I believe that, it doesn’t matter how the FED reassures it won’t surprise the markets, the markets (especially bond markets) always always always try to front run the FED. Even this slightest optimistic sentence is the start of the narrative shift here. We’d strongly suggest everyone watch closely where the long end US 10 year treasury yield goes. When it gets closer to 1.5%, it would be a sign to be seriously cautious.
Portfolio Update:
For the first month of 2021, our portfolio has returned 24.84%, outperforming ARKK and broader indices. However there has been some intra-month volatility: the peak was reached around 22nd when the portfolio had a over 35% return and it gave back ⅓ of that performance as $GME started to take over headlines.
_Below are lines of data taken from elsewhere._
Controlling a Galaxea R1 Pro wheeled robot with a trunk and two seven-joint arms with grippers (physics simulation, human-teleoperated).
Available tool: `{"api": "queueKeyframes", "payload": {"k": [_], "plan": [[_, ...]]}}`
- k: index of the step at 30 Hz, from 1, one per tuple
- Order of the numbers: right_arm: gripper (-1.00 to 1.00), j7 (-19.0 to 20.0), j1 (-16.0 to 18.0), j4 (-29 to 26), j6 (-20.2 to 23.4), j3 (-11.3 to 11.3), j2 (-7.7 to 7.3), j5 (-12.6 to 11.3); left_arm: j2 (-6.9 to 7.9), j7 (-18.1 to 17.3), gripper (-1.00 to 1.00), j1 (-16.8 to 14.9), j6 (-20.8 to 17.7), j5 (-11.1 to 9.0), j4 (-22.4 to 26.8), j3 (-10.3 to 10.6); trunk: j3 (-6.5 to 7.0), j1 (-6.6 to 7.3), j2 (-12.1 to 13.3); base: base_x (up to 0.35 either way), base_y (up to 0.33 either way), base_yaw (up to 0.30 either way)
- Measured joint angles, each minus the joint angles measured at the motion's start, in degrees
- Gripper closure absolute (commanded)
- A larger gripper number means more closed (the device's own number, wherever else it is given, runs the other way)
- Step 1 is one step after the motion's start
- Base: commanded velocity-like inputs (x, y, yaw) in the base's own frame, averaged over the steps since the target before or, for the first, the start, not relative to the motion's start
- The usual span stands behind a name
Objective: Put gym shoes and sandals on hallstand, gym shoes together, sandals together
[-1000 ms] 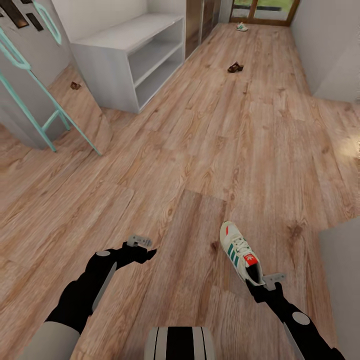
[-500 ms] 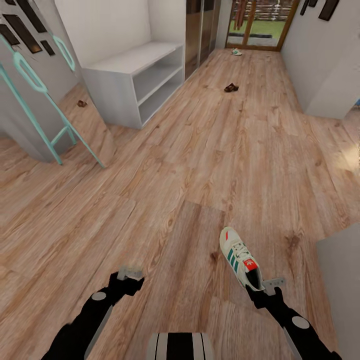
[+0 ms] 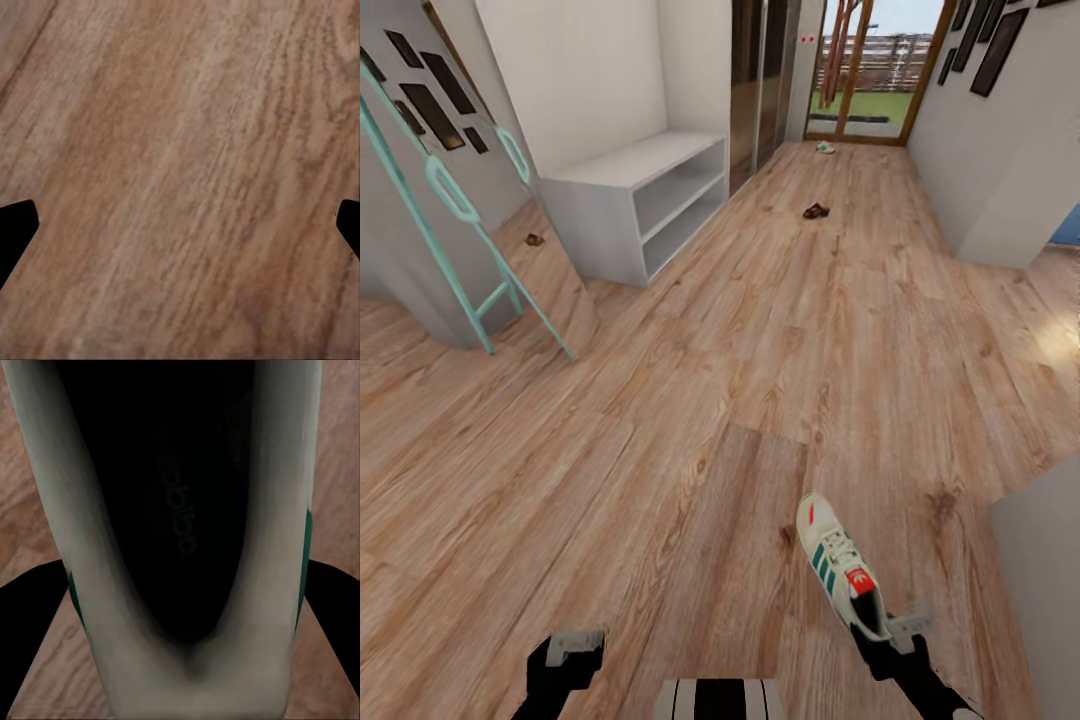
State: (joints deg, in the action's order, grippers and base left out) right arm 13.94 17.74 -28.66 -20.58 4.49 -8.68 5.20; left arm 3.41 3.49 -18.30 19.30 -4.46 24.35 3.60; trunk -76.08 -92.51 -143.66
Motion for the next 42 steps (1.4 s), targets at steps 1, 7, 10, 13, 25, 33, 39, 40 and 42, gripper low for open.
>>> {"api": "queueKeyframes", "payload": {"k": [1, 7, 10, 13, 25, 33, 39, 40, 42], "plan": [[1.00, 0.0, 0.0, 1.6, -2.0, 0.0, 0.01, 0.0, 0.01, 0.1, -1.00, 0.0, 1.2, -0.3, -1.3, -0.2, 0.32, 0.03, 0.0, 0.000, 0.000, 0.000], [1.00, -0.1, 0.0, 12.6, -17.2, 0.1, 0.04, -0.1, 0.08, 0.3, -1.00, 0.1, 9.1, -1.7, -8.3, -0.8, 2.19, 0.18, 0.1, 0.000, 0.000, 0.000], [1.00, -0.1, 0.0, 14.5, -20.5, 0.1, 0.04, -0.2, 0.09, 0.3, -1.00, 0.6, 10.4, -1.9, -9.3, -0.9, 3.13, 0.26, 0.1, 0.000, 0.000, 0.000], [1.00, -0.2, 0.0, 15.7, -22.4, 0.1, 0.04, -0.3, -0.04, 0.3, -1.00, 1.5, 11.2, -2.1, -9.7, -0.9, 4.06, 0.34, 0.2, 0.000, 0.000, 0.000], [1.00, -0.3, 0.0, 16.0, -22.7, 0.2, 0.12, -0.2, -0.08, 0.4, -1.00, 1.7, 11.4, -2.1, -10.1, -0.9, 7.80, 0.65, 0.3, 0.000, 0.000, 0.000], [1.00, -0.2, 0.0, 15.9, -22.8, 0.1, 0.13, -0.2, -0.09, 0.4, -1.00, 1.7, 11.3, -2.1, -10.1, -0.9, 10.09, 1.05, 0.9, 0.000, 0.000, 0.000], [1.00, -0.2, 0.0, 15.9, -22.8, 0.2, 0.13, -0.2, -0.09, 0.4, -1.00, 1.7, 11.3, -2.1, -10.1, -0.9, 11.22, 2.37, 3.3, 0.000, 0.000, 0.000], [1.00, -0.2, 0.0, 15.8, -22.8, 0.2, 0.13, -0.2, -0.09, 0.4, -1.00, 1.7, 11.3, -2.1, -10.1, -0.9, 11.40, 2.59, 3.7, 0.000, 0.000, 0.000], [1.00, -0.2, 0.0, 15.8, -22.8, 0.3, 0.13, -0.3, -0.09, 0.4, -1.00, 1.7, 11.3, -2.1, -10.1, -0.9, 11.77, 3.03, 4.5, 0.000, 0.000, 0.000]]}}
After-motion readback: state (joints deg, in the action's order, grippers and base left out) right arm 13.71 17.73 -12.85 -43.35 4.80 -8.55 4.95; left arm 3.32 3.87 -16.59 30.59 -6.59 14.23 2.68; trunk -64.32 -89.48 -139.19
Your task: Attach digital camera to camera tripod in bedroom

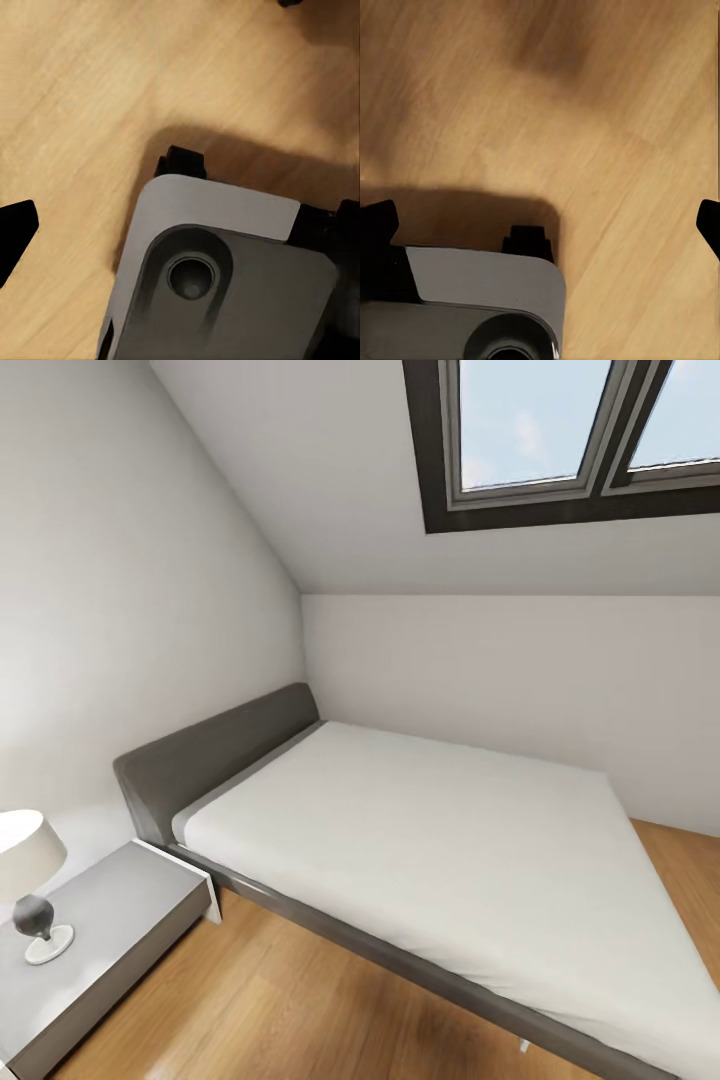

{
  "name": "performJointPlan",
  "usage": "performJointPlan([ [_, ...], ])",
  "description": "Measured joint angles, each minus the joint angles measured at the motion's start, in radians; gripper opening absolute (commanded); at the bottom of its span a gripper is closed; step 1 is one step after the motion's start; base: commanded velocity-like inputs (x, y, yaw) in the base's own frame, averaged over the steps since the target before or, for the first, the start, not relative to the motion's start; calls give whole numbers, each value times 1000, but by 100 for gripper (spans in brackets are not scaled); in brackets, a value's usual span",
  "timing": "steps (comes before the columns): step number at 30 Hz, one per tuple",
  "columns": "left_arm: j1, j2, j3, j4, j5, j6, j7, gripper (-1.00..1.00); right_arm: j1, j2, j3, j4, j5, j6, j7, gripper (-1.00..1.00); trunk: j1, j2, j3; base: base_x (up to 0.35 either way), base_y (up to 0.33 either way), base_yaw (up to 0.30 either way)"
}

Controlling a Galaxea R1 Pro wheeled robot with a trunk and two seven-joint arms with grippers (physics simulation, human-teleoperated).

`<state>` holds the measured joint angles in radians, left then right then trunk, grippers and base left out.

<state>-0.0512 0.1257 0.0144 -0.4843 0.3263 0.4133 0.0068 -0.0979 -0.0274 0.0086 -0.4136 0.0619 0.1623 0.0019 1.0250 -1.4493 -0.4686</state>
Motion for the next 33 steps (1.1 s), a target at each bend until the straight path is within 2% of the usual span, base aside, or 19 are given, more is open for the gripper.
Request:
performJointPlan([
  [4, -27, 23, 4, -190, 18, 165, 1, 100, -43, 4, -2, -181, -11, 240, 47, 100, 0, 0, 0, 0, 0, 0],
  [8, -68, 32, 7, -370, 29, 292, 2, 100, -68, 5, -4, -383, -34, 459, 151, 100, 0, 0, 0, 0, 0, 0],
  [13, -154, 30, 9, -536, 33, 444, 16, 100, -81, 2, -4, -639, -51, 639, 298, 100, 0, 0, 0, 0, 0, 0],
  [17, -221, 17, 10, -617, 36, 539, 31, 100, -95, -2, -5, -800, -55, 705, 380, 100, 0, 0, 0, 0, 0, 0],
  [21, -261, -9, 10, -687, 38, 581, 39, 100, -120, -4, -8, -928, -58, 739, 421, 100, 0, 0, 0, 0, 0, 0],
  [27, -281, -85, 5, -792, 26, 603, 62, 100, -139, 3, -14, -1075, -59, 791, 441, 100, 0, 0, 0, 0, 0, 0],
  [33, -287, -155, 1, -837, 16, 608, 138, 100, -143, 9, -27, -1134, -62, 820, 446, 100, 0, 0, 0, 0, 0, 0],
])
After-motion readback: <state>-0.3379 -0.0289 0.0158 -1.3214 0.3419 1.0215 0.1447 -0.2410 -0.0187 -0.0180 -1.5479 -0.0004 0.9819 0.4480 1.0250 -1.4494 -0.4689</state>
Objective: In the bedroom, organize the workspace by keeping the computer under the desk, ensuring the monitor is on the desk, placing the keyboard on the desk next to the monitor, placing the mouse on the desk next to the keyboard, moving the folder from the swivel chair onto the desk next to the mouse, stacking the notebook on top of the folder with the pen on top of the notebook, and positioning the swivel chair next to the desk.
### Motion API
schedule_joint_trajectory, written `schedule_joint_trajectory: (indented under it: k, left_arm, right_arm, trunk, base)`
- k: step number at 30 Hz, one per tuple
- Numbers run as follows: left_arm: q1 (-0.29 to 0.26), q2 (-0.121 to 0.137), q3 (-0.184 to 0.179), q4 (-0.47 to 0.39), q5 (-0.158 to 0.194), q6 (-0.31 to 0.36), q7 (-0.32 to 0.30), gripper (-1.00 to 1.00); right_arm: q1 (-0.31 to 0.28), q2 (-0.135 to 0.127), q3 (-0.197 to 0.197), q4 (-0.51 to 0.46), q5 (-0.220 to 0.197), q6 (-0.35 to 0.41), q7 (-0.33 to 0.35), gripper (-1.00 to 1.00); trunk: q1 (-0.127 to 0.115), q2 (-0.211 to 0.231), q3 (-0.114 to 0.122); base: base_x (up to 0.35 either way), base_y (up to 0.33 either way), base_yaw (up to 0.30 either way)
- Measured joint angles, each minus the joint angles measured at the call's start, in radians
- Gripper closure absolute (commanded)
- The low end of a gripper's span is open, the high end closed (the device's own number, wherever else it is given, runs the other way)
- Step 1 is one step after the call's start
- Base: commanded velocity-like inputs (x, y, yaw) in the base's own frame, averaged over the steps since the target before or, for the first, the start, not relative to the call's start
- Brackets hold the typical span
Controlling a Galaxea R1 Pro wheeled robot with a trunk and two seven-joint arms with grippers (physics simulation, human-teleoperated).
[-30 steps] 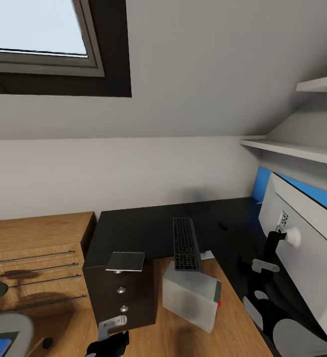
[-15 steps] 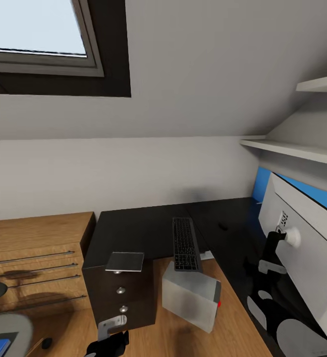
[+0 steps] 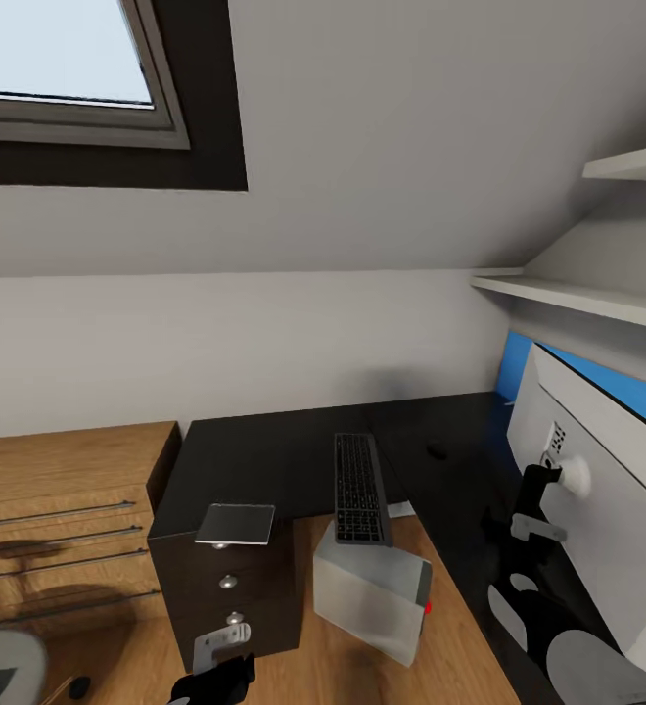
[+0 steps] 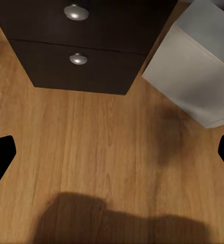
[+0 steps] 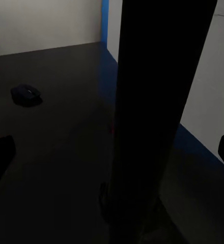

We believe the recent broader market weakness could be an outcome of investors taking profits of higher beta names to reduce the VAR or their portfolio volatilities — ripple effect of /wallstreetbet.
A handful of positions had a particularly strong month, including
$FUTU +117%
$TCEHY +24%
$TDOC +32%
$FUBO +51%
Detractors include:
SQ -1%
BCOV -11%
And F +20% as we are short Ford.
This week we sold our $SHOP to fund more positions in $FUTU, $XPEV, $TECHY and a new $HMI position.
We believe $FUTU (a future fintech giant) and $XPEV (an overlooked AI & Auto-driving powerhouse) are massively undervalued to their great potentials.
Check our article here on why we think Tencent($TECHY) is the digital Berkshire Hathaway, and a great diversified exposure to the broader Asian/EM tech and growth.
$HMI — we believe is a rare intersection of growth and value. Subscribe to see when we reveal more details of our analysis.
We also slightly adjusted our short positions, closing $COUP and $V, and opening $MA.